### ASSIGNED TASK
Nothing should be left out when you copy the entries below.

### MATERIAL TO PROCESS
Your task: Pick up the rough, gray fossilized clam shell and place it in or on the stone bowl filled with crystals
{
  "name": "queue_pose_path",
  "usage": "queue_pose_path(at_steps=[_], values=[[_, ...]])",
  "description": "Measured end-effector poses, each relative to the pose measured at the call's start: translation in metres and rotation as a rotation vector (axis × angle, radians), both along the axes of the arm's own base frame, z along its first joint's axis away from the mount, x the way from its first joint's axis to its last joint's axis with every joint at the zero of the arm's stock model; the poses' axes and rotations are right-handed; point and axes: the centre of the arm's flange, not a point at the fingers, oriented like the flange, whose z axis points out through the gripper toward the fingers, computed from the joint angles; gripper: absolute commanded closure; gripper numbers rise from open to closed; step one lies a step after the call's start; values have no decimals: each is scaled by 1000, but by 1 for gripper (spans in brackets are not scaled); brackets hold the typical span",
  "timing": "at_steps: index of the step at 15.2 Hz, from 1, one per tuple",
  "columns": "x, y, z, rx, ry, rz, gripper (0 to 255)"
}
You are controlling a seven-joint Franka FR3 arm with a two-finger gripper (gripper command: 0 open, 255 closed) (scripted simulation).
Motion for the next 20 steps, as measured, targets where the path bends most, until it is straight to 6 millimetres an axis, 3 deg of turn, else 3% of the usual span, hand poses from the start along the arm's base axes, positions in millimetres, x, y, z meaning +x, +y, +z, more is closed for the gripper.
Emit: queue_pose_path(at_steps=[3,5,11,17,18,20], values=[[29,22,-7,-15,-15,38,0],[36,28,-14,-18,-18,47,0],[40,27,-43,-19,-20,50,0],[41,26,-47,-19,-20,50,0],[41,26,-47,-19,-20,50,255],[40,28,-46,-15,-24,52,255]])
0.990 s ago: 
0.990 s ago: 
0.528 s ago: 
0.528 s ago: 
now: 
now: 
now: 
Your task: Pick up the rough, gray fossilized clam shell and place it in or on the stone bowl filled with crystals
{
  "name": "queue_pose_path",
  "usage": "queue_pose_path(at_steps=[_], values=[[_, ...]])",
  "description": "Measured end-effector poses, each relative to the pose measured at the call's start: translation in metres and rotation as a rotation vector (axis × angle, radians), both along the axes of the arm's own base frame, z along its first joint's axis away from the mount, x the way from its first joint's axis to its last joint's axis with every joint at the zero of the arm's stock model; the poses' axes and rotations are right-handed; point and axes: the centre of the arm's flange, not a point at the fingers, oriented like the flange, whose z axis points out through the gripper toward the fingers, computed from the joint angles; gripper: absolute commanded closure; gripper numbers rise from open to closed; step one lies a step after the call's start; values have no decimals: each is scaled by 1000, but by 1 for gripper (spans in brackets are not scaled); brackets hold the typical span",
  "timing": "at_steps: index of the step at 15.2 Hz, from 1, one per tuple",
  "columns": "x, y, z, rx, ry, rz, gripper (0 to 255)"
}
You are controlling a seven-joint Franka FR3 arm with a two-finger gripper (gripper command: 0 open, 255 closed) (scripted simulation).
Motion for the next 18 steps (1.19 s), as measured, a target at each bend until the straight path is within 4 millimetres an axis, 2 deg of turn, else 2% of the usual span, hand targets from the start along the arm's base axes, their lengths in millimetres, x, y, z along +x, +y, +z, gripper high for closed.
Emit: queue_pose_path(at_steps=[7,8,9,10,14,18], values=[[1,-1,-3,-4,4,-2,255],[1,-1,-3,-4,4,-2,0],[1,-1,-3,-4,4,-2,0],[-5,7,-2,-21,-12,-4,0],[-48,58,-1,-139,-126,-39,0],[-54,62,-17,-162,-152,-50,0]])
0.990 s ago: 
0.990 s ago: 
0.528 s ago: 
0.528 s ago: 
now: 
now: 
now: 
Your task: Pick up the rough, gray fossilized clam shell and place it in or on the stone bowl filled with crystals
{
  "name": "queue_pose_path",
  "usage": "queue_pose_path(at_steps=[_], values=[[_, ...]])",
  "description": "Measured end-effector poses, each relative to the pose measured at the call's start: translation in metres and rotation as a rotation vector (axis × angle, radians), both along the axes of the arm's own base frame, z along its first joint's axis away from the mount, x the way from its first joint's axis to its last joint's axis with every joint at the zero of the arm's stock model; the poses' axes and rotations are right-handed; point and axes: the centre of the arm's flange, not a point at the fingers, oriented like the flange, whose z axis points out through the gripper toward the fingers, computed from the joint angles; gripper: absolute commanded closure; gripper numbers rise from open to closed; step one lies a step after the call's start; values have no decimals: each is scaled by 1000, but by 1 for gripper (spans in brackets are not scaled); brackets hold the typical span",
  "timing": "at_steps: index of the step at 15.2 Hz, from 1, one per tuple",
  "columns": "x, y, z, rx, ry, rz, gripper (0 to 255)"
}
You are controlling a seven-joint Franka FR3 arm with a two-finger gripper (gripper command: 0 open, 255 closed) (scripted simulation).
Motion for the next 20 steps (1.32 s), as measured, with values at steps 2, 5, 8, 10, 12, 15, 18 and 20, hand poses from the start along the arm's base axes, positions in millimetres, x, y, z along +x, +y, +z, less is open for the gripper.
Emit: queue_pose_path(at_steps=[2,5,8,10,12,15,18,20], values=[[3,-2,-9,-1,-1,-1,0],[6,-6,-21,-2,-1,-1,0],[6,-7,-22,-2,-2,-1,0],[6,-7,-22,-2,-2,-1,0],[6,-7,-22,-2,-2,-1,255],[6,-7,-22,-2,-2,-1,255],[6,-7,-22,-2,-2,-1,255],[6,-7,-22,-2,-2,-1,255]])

### TASK RESULT
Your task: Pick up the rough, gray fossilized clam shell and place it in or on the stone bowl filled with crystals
{
  "name": "queue_pose_path",
  "usage": "queue_pose_path(at_steps=[_], values=[[_, ...]])",
  "description": "Measured end-effector poses, each relative to the pose measured at the call's start: translation in metres and rotation as a rotation vector (axis × angle, radians), both along the axes of the arm's own base frame, z along its first joint's axis away from the mount, x the way from its first joint's axis to its last joint's axis with every joint at the zero of the arm's stock model; the poses' axes and rotations are right-handed; point and axes: the centre of the arm's flange, not a point at the fingers, oriented like the flange, whose z axis points out through the gripper toward the fingers, computed from the joint angles; gripper: absolute commanded closure; gripper numbers rise from open to closed; step one lies a step after the call's start; values have no decimals: each is scaled by 1000, but by 1 for gripper (spans in brackets are not scaled); brackets hold the typical span",
  "timing": "at_steps: index of the step at 15.2 Hz, from 1, one per tuple",
  "columns": "x, y, z, rx, ry, rz, gripper (0 to 255)"
}
You are controlling a seven-joint Franka FR3 arm with a two-finger gripper (gripper command: 0 open, 255 closed) (scripted simulation).
Motion for the next 20 steps, as measured, targets where the path bends most, until it is straight to 6 millimetres an axis, 3 deg of turn, else 3% of the usual span, hand poses from the start along the arm's base axes, positions in millimetres, x, y, z meaning +x, +y, +z, more is closed for the gripper.
Emit: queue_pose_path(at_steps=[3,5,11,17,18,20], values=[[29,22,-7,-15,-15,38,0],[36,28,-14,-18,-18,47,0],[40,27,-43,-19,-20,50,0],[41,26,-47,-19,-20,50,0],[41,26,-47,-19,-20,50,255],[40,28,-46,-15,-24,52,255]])
0.990 s ago: 
0.990 s ago: 
0.528 s ago: 
0.528 s ago: 
now: 
now: 
now: 
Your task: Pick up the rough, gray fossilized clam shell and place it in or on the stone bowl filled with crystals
{
  "name": "queue_pose_path",
  "usage": "queue_pose_path(at_steps=[_], values=[[_, ...]])",
  "description": "Measured end-effector poses, each relative to the pose measured at the call's start: translation in metres and rotation as a rotation vector (axis × angle, radians), both along the axes of the arm's own base frame, z along its first joint's axis away from the mount, x the way from its first joint's axis to its last joint's axis with every joint at the zero of the arm's stock model; the poses' axes and rotations are right-handed; point and axes: the centre of the arm's flange, not a point at the fingers, oriented like the flange, whose z axis points out through the gripper toward the fingers, computed from the joint angles; gripper: absolute commanded closure; gripper numbers rise from open to closed; step one lies a step after the call's start; values have no decimals: each is scaled by 1000, but by 1 for gripper (spans in brackets are not scaled); brackets hold the typical span",
  "timing": "at_steps: index of the step at 15.2 Hz, from 1, one per tuple",
  "columns": "x, y, z, rx, ry, rz, gripper (0 to 255)"
}
You are controlling a seven-joint Franka FR3 arm with a two-finger gripper (gripper command: 0 open, 255 closed) (scripted simulation).
Motion for the next 18 steps (1.19 s), as measured, a target at each bend until the straight path is within 4 millimetres an axis, 2 deg of turn, else 2% of the usual span, hand targets from the start along the arm's base axes, their lengths in millimetres, x, y, z along +x, +y, +z, gripper high for closed.
Emit: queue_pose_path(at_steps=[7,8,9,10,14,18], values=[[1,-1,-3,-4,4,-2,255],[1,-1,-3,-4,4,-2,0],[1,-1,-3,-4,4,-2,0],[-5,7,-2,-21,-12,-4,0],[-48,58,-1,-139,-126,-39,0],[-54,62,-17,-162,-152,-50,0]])
0.990 s ago: 
0.990 s ago: 
0.528 s ago: 
0.528 s ago: 
now: 
now: 
now: 
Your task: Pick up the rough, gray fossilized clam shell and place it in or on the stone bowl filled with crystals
{
  "name": "queue_pose_path",
  "usage": "queue_pose_path(at_steps=[_], values=[[_, ...]])",
  "description": "Measured end-effector poses, each relative to the pose measured at the call's start: translation in metres and rotation as a rotation vector (axis × angle, radians), both along the axes of the arm's own base frame, z along its first joint's axis away from the mount, x the way from its first joint's axis to its last joint's axis with every joint at the zero of the arm's stock model; the poses' axes and rotations are right-handed; point and axes: the centre of the arm's flange, not a point at the fingers, oriented like the flange, whose z axis points out through the gripper toward the fingers, computed from the joint angles; gripper: absolute commanded closure; gripper numbers rise from open to closed; step one lies a step after the call's start; values have no decimals: each is scaled by 1000, but by 1 for gripper (spans in brackets are not scaled); brackets hold the typical span",
  "timing": "at_steps: index of the step at 15.2 Hz, from 1, one per tuple",
  "columns": "x, y, z, rx, ry, rz, gripper (0 to 255)"
}
You are controlling a seven-joint Franka FR3 arm with a two-finger gripper (gripper command: 0 open, 255 closed) (scripted simulation).
Motion for the next 20 steps (1.32 s), as measured, with values at steps 2, 5, 8, 10, 12, 15, 18 and 20, hand poses from the start along the arm's base axes, positions in millimetres, x, y, z along +x, +y, +z, less is open for the gripper.
Emit: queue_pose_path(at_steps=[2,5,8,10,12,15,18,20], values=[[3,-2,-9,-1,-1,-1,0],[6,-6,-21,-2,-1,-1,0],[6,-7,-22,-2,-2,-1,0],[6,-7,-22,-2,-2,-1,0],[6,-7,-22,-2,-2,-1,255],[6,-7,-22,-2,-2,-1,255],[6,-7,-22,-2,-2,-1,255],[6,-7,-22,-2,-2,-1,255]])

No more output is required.